Lack of Empathy: A reduced capacity to understand or share the feelings of others.
Medicine Used
There is no "medicine" for manipulative behavior in the way there is for a physical illness. However, if the manipulative behavior stems from an underlying mental health condition, medication might be used to manage symptoms of that condition (e.g., antidepressants for depression, mood stabilizers for bipolar disorder). Psychotherapy (talk therapy) is the primary treatment approach.
Precautions
Set Boundaries: Clearly define your limits and consistently enforce them.
Trust Your Instincts: If something feels "off," pay attention to that feeling.
Document Interactions: Keep a record of conversations and events, especially if you suspect gaslighting.
Seek External Validation: Talk to trusted friends, family members, or a therapist to get an outside perspective.
Distance Yourself: If possible, limit contact with the manipulator.
Learn About Manipulation Tactics: Educate yourself on common manipulation strategies to recognize them more easily.
Prioritize Your Well-being: Focus on self-care and activities that bring you joy and strength.
How long does an outbreak last?
There is no outbreak, per se. The duration of the manipulation depends on several factors:
The manipulator's personality and motivations.
The target's awareness and willingness to tolerate the behavior.
The presence of external factors (e.g., legal intervention, family support).

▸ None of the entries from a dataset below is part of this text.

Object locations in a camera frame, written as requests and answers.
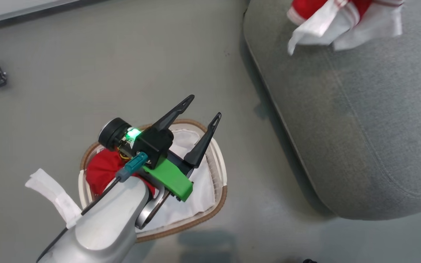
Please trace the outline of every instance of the gray floor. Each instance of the gray floor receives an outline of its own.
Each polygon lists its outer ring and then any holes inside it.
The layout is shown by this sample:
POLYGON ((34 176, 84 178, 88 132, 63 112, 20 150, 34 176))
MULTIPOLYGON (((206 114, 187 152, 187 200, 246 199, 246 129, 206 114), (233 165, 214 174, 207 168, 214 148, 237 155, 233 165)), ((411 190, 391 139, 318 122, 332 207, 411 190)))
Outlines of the gray floor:
POLYGON ((108 120, 150 123, 189 94, 227 164, 212 220, 136 245, 124 262, 421 262, 421 214, 364 222, 323 213, 242 44, 245 0, 110 0, 0 26, 0 262, 33 262, 63 228, 25 181, 43 168, 79 201, 85 149, 108 120))

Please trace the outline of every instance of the teal connector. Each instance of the teal connector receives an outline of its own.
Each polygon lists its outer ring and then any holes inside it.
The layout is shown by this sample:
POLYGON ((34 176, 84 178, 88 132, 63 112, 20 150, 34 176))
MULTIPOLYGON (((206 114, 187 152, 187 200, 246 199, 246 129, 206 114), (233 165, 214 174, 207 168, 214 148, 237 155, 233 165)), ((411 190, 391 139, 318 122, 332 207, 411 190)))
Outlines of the teal connector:
POLYGON ((134 158, 132 158, 129 162, 127 162, 123 168, 121 168, 116 173, 116 178, 120 178, 120 182, 123 183, 126 181, 133 173, 138 171, 142 166, 145 165, 147 162, 147 159, 149 157, 143 153, 140 152, 138 155, 136 155, 134 158))

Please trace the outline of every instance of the gray ottoman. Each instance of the gray ottoman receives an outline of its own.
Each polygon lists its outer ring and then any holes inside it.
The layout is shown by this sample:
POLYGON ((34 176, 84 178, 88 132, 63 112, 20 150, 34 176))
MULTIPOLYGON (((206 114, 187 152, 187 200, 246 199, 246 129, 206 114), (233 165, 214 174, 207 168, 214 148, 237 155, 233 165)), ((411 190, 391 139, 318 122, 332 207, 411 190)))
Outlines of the gray ottoman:
POLYGON ((293 56, 289 7, 252 0, 244 36, 319 198, 344 218, 420 212, 421 1, 406 2, 401 37, 293 56))

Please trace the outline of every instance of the laundry basket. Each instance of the laundry basket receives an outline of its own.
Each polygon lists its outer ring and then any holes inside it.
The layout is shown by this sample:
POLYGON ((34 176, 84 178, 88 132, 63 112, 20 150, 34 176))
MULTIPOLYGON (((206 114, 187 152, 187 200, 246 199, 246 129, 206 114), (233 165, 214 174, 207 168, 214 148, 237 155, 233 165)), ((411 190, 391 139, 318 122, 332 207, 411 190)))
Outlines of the laundry basket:
MULTIPOLYGON (((148 128, 150 125, 139 127, 140 130, 148 128)), ((189 119, 176 120, 171 126, 170 130, 191 130, 199 134, 199 136, 204 135, 207 128, 200 124, 197 121, 189 119)), ((104 147, 98 142, 92 144, 90 148, 84 154, 82 161, 80 163, 80 173, 79 173, 79 197, 82 208, 87 207, 96 196, 90 190, 89 183, 86 181, 86 169, 92 157, 97 153, 102 151, 104 147)), ((209 148, 206 151, 205 155, 207 163, 209 165, 210 176, 212 177, 212 182, 214 183, 214 195, 215 195, 215 204, 207 209, 204 212, 197 213, 196 215, 186 218, 184 220, 172 223, 167 226, 162 226, 153 230, 144 231, 137 233, 137 242, 149 241, 157 238, 161 238, 167 235, 172 235, 174 233, 181 232, 187 228, 196 226, 204 221, 209 220, 215 216, 222 206, 225 203, 227 198, 227 171, 225 170, 225 163, 220 151, 217 141, 213 138, 209 144, 209 148)))

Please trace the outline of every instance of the basket rim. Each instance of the basket rim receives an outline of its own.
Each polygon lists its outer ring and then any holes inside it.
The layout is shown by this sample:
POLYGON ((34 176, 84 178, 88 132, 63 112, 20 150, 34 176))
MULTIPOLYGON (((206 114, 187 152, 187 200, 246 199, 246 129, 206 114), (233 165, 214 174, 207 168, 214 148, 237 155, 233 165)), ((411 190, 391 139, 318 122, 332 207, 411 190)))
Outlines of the basket rim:
MULTIPOLYGON (((178 119, 178 120, 175 120, 173 123, 174 124, 190 124, 190 125, 194 125, 194 126, 198 127, 204 133, 207 131, 207 128, 204 125, 202 125, 201 123, 199 123, 195 120, 192 120, 192 119, 178 119)), ((145 129, 149 128, 150 126, 152 126, 152 124, 143 125, 143 126, 139 127, 139 130, 145 130, 145 129)), ((84 153, 84 156, 82 156, 82 159, 80 161, 80 169, 81 170, 85 170, 87 168, 86 163, 87 163, 88 157, 90 156, 92 151, 94 151, 95 148, 97 148, 99 145, 100 145, 100 143, 95 142, 92 145, 90 145, 89 148, 87 148, 87 150, 84 153)), ((154 240, 154 239, 157 239, 157 238, 162 238, 162 237, 165 237, 165 236, 168 236, 168 235, 173 235, 175 233, 179 233, 179 232, 184 231, 186 229, 197 226, 200 223, 203 223, 203 222, 211 219, 212 217, 214 217, 222 209, 222 207, 225 204, 226 199, 227 199, 227 185, 224 185, 222 187, 222 196, 220 198, 219 203, 207 215, 205 215, 201 218, 198 218, 196 220, 193 220, 189 223, 185 223, 182 226, 177 226, 175 228, 171 228, 167 231, 163 231, 163 232, 160 232, 160 233, 154 233, 154 234, 150 234, 150 235, 145 235, 145 236, 140 236, 140 237, 137 238, 136 243, 141 243, 141 242, 145 242, 145 241, 154 240)))

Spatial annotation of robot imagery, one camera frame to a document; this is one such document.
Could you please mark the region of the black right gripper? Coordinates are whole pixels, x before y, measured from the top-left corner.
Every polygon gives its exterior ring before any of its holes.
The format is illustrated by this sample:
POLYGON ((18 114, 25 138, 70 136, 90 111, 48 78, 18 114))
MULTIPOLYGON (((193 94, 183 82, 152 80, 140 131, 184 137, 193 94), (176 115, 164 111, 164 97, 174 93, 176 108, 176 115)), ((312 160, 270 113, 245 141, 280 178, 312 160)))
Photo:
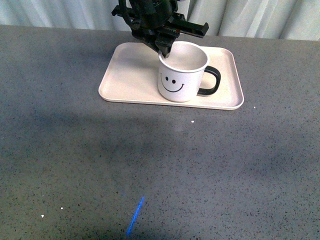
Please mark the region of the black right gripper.
POLYGON ((112 10, 113 16, 123 18, 131 29, 131 34, 152 50, 158 50, 167 58, 172 45, 181 33, 203 38, 209 24, 203 25, 186 21, 178 13, 177 0, 131 0, 130 7, 120 0, 112 10))

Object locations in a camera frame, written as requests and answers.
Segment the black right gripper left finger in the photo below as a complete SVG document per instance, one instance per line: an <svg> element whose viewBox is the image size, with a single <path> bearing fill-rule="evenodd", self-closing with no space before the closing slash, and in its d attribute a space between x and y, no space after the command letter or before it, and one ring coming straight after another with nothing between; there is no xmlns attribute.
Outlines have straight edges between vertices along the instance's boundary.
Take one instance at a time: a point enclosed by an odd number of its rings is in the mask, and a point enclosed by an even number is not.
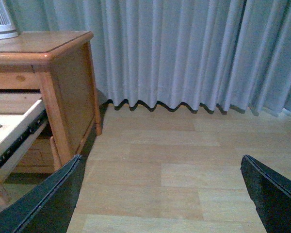
<svg viewBox="0 0 291 233"><path fill-rule="evenodd" d="M0 212L0 233L65 233L82 185L82 156Z"/></svg>

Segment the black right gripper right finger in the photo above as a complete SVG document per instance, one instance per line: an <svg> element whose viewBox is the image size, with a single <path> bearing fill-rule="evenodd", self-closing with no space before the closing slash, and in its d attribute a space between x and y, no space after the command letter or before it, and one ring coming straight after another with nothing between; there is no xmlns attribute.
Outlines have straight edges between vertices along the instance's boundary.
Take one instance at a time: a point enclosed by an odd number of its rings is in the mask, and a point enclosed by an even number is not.
<svg viewBox="0 0 291 233"><path fill-rule="evenodd" d="M268 233L291 233L291 180L250 155L241 172L258 216Z"/></svg>

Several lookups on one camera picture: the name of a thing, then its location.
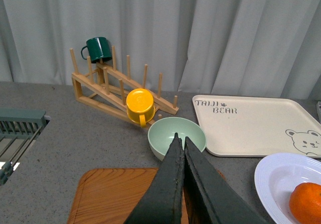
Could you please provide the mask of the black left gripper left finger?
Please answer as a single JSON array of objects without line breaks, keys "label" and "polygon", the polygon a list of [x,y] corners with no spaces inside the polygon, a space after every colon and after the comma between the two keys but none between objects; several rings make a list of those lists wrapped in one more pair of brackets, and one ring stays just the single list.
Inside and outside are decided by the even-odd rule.
[{"label": "black left gripper left finger", "polygon": [[125,223],[181,223],[185,153],[182,139],[174,139],[150,187]]}]

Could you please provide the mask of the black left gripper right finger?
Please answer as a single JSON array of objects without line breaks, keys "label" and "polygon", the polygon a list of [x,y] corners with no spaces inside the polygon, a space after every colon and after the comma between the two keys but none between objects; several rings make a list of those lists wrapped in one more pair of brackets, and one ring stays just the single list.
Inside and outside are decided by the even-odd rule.
[{"label": "black left gripper right finger", "polygon": [[185,137],[184,195],[189,223],[267,223]]}]

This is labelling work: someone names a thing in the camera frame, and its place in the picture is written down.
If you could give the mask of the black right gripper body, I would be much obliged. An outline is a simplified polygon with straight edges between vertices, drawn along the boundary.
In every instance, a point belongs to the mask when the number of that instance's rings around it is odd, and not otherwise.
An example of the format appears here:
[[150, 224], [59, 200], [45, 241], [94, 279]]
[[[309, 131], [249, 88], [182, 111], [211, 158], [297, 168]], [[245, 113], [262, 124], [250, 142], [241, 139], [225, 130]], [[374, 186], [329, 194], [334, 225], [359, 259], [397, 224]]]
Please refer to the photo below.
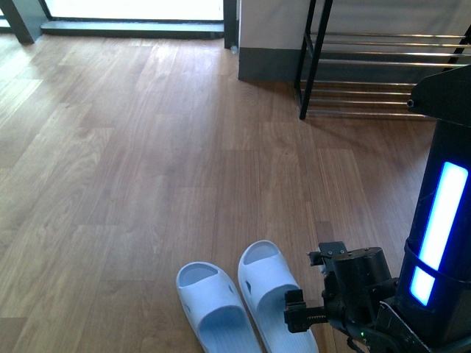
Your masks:
[[291, 333], [329, 323], [347, 336], [355, 352], [363, 344], [369, 352], [399, 352], [391, 335], [375, 328], [380, 303], [395, 295], [397, 279], [391, 276], [380, 247], [347, 250], [341, 241], [320, 243], [308, 253], [310, 264], [324, 274], [321, 307], [308, 307], [301, 289], [285, 292], [284, 320]]

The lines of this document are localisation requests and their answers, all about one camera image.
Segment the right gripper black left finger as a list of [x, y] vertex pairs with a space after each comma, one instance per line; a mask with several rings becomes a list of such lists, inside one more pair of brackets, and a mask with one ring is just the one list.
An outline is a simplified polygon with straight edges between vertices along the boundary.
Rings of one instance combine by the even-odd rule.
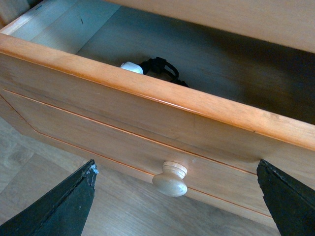
[[2, 236], [80, 236], [94, 196], [98, 170], [88, 161], [0, 227]]

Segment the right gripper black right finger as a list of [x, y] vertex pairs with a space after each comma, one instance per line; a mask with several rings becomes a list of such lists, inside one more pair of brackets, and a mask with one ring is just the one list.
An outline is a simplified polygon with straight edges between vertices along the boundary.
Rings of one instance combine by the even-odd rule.
[[258, 183], [271, 216], [282, 236], [315, 234], [315, 191], [260, 160], [256, 169]]

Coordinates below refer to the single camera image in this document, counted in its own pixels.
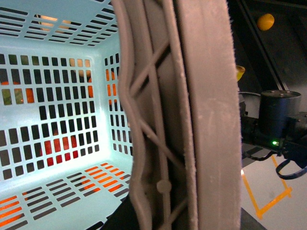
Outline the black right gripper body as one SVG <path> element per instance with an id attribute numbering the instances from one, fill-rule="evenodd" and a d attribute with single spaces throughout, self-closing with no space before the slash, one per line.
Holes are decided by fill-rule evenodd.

Manipulation can last for days, weeks, months, or even years. It often continues until the target takes steps to stop it.
How is it diagnosed?
Manipulative behavior is not "diagnosed" in the same way as a medical disease. A mental health professional (therapist, psychologist, psychiatrist) can assess an individual's behavior patterns and determine if they meet the criteria for a personality disorder or other condition that may contribute to manipulation. The target experiencing the manipulation can seek therapy to process their experience and develop coping strategies.
Timeline of Symptoms
The timeline can vary, but it often follows a pattern:
Idealization/Love Bombing: The manipulator may initially present themselves as charming, attentive, and seemingly perfect.
Subtle Manipulation: Small requests or subtle guilt trips begin to test the target's boundaries.
Increased Manipulation: The manipulator's demands and control tactics escalate.
Gaslighting/Blame Shifting: The target begins to doubt their own reality and is blamed for the manipulator's problems.
Crisis/Drama: The manipulator creates crises to elicit sympathy or distract from their behavior.
Discard/Hoovering: The manipulator may abruptly end the relationship or cycle back to the love-bombing phase to re-engage the target.
Important Considerations
Safety: In some cases, manipulative behavior can escalate to emotional or physical abuse. If you feel threatened, prioritize your safety and seek help from a trusted friend, family member, or professional.
Professional Help: Both the manipulator and the target can benefit from therapy. A therapist can help the manipulator understand the underlying causes of their behavior and develop healthier coping mechanisms. The therapist can help the target understand the dynamics of manipulation and learn how to protect themselves.
Self-Blame: Remember that you are not responsible for the manipulator's behavior. Manipulation is a choice they make.
Focus on Recovery: Healing from manipulation can take time. Be patient with yourself and prioritize your well-being.